There’s one final metadata item left to add and then we’re done:

<meta property="media:active-class">-epub-media-overlay-active</meta>

This special media:active-class meta property tells the reading system which CSS class to apply to the active element when the audio narration is being played (i.e., the highlighting to give it).

For example, to apply a yellow background to each section of prose as it is read, as is traditionally found in accessible talking books, you would define the following definition in your CSS file:

.-epub-media-overlay-active
{
    background-color: yellow;
}

And that’s the long and short of creating overlays.

Structural Considerations

I briefly touched on the need to escape nested structures, and skip unwanted ones, but let’s go back to this functionality as a first best practice, as it is critical to the usability of the overlays feature in exactly the same way markup is to content-level navigation.

If you have the bad idea in your head that only par elements matter for playback, and you can go ahead and make overlays that are nothing more than a continuous sequence of these elements, get that idea back out of your head. It’s the equivalent of tagging everything in the body of a content file using div or p tags.

Using seq elements for problematic structures like lists and tables provides the information a reading system needs to escape from them.

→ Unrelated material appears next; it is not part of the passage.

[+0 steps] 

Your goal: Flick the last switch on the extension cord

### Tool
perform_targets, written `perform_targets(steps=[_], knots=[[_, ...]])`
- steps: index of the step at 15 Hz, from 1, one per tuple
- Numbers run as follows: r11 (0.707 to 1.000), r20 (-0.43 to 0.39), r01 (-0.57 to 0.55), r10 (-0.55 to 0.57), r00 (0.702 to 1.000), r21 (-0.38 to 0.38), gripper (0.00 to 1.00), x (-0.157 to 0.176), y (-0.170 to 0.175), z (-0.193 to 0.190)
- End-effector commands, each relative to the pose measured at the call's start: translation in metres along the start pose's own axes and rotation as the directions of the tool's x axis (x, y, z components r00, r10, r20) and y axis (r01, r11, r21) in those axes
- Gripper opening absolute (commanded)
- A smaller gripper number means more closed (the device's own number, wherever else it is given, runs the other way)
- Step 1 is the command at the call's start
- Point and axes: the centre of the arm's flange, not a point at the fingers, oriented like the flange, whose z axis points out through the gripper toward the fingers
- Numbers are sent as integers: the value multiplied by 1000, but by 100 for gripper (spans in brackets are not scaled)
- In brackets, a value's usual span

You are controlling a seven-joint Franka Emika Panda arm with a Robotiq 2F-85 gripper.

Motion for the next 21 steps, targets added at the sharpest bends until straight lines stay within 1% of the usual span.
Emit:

Here’s how to structure a simple list, for example:

<seq id="seq002" epub:type="list" epub:textref="chapter_012.xhtml#ol01">
    <par id="list001item001" epub:type="list-item">
        <text src="chapter_012.xhtml#ol01i01"/>
        <audio src="audio/chapter12.mp4" clipBegin="0:26:48" clipEnd="0:27:11"/>
    </par>
    <par id="list001item002" epub:type="list-item">
        <text src="chapter_012.xhtml#ol01i02"/>
        <audio src="audio/chapter12.mp4" clipBegin="0:27:11" clipEnd="0:27:29"/>
    </par>
    …
</seq>

A reading system can now discover from the epub:type attribute the nature of the seq element and of each par it contains. If the reader indicates at any point during the playback of the par element list items that they want to jump to the end, the reading system simply continues playback at the next seq or par element following the parent seq. If the list contained sub-lists, you could similarly wrap each in its own seq element to allow the reader to escape back up through all the levels.

A similar nested seq process is critical for table navigation: a seq to contain the entire table, individual seq elements for each row, and table-cell semantics on the par elements containing the text data.

A simple three-cell table could be marked up using this model as follows:

<seq epub:type="table" epub:textref="ch007.xhtml#tbl01">
    <seq epub:type="table-row" epub:textref="ch007.xhtml#tbl01r01">
        <par epub:type="table-cell">…</par>
        <par epub:type="table-cell">…</par>
        <par epub:type="table-cell">…</par>
    </seq>
</seq>

You could also use a seq for the table cells if they contained complex data:

<seq epub:type="table-cell" epub:textref="ch007.xhtml#tbl01r01c01">
    <par>…</par>
    …
</seq>

But attention shouldn’t only be given to seq elements when it comes to applying semantics. Readers also benefit when par elements are identifiable, particularly for skipping:

<par id="note21" epub:type="note">
    <text src="notes.xhtml#c02note03"/>
    <audio src="audio/notes.mp4" clipBegin="0:14:23.146" clipEnd="0:15:11.744"/>
</par>

If all notes receive the semantic as in the above example, a reader could disable all note playback, ensuring the logical reading order is maintained. All secondary content that isn’t part of the logical reading order should be so identified so that it can be skipped.

This small extra effort to mark up structures and secondary content does a lot to make your content more accessible.